Agile!: the good, the hype and the ugly.
Springer. 2014
I’ve been a fan of aspects of Agile Programming ever since I first read about it. In particular the incremental style works very well in building software to support scientific research, where you really don’t know what you need to do next until you have run the prior experiments and come up with the next hypotheses; the discipline of YAGNI (“You ain’t gonna need it”) can save a lot of time and effort here. The “always have a working system” (continuous integration) part also works well for student projects, with their rigidly time-boxed hand-in dates. However, I also have a background in formal methods, so some of the more seemingly heretical and potentially “hacky” bits of the process do raise an eyebrow.
That’s where Agile! comes in. Bertrand Meyer is in the “strong software engineering” camp, strong on specification and design, and the inventor of “design by contract” in the 1980s, an approach of which I’m also a fan. What is he going to say about this new approach?
Unsurprisingly, he thinks some of it is bad; very bad. More surprisingly, possibly, he thinks some of it is not just good, but even “brilliant” (his term). He goes through the various components of the various Agile approaches, describing and critiquing them. He puts most emphasis on Scrum, with which he is most familiar (even being a certified Scrum Master), but also covers Crystal, XP, and Lean.
In summary, the ugly includes the lack of upfront specification and design (even allowing for the fact it will change later) and specifically user stories as the basis for requirements and test-driven development as the basis for design; the hype includes pair programming and collective code ownership; the good includes refactoring; the brilliant includes iterative development, continuous integration, and test first development (associating a test with every piece of functionality).

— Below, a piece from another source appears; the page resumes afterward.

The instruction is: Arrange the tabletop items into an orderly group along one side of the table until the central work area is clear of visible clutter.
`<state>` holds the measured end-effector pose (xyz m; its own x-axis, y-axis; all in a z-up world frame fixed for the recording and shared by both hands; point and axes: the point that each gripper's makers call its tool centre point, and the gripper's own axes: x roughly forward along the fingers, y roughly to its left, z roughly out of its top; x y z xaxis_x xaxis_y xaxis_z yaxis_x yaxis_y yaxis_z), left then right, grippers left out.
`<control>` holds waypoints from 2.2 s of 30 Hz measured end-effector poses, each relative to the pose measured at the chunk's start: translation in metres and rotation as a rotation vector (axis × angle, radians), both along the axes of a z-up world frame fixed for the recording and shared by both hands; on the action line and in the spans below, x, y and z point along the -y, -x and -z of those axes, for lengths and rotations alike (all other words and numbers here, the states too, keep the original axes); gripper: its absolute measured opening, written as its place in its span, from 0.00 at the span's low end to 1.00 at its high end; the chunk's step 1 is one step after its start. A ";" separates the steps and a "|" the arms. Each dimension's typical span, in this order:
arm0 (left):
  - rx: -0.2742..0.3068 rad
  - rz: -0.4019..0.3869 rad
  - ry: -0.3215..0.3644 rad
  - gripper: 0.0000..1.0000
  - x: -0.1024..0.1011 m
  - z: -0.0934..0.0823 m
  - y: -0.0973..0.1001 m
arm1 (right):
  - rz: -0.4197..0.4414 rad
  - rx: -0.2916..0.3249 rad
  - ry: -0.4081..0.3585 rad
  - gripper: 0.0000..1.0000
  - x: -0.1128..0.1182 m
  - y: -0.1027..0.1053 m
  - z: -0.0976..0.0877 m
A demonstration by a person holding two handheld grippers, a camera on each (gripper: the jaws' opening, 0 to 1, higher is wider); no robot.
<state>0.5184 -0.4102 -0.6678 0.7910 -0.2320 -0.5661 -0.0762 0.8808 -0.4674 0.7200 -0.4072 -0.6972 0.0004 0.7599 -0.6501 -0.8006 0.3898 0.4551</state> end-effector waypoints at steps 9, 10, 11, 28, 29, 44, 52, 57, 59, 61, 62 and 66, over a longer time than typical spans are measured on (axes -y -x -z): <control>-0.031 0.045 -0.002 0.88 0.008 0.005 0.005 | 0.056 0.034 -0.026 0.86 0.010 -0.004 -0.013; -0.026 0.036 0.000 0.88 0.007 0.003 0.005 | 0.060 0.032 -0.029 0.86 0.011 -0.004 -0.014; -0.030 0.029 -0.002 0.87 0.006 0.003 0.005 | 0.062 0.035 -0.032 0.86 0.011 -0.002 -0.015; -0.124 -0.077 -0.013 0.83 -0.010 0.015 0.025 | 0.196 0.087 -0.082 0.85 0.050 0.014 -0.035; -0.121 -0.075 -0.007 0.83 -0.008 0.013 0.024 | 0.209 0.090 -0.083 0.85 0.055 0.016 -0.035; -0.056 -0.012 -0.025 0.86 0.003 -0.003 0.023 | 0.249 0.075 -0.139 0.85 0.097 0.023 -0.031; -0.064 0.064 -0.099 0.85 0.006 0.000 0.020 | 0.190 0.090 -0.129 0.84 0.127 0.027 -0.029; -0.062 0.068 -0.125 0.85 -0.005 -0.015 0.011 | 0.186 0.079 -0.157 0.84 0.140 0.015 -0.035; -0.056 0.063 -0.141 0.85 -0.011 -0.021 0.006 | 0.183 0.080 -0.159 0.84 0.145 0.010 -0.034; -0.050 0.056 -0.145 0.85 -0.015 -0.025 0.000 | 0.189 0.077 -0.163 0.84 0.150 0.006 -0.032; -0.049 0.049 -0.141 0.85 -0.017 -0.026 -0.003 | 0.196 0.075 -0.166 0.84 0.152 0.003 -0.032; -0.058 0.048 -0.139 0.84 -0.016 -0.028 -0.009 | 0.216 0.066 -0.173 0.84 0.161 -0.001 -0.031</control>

His argument for up-front specification and design includes the need for finding good abstractions, which will not automatically emerge from a test-code-refactor cycle. A specification is more abstract than a test suite, because it covers all the cases (thereby removing the problem of induction, or inducing the general from the specific). Similarly, he argues that user stories are to requirements what test cases are to specifications, including the same problems of lack of generality and completeness. We presumably need another aphorism to complement Dijsktra’s famous observation that testing can show the presence of bugs, but never their absence. Maybe it should be something like user stories can show the inclusion of functionality, but never its omission.
My only peeve about the book is some of the typography. Occasional paragraphs that are “asides” are set in a smaller font size. Every time, I initially parsed these as quotations, and had to backtrack. Notwithstanding this minor point, Agile! is an excellent thoughtful critique of Agile methods. Although Meyer introduces and describes all the concepts he critiques, I don’t think it is a stand-alone text, as those descriptions are somewhat brief. However, is should be required reading for anyone using, or about to use, an Agile approach.
At 170pp, it is a fast, if dense, read. I laughed out loud on several occasions. For example, he comments on the picture accompanying the agile manifeso:
p1. The sight of a half-dozen middle-aged, jeans-clad, potbellied gentlemen turning their generous behinds to us appears to have provided the decisive sex appeal. Personally, had I wanted to convey the suggestion of agility, I might have turned to something like the cover photograph of this book — which only demonstrates how out of tune I am with the times, since the above picture was successful beyond anyone’s dreams.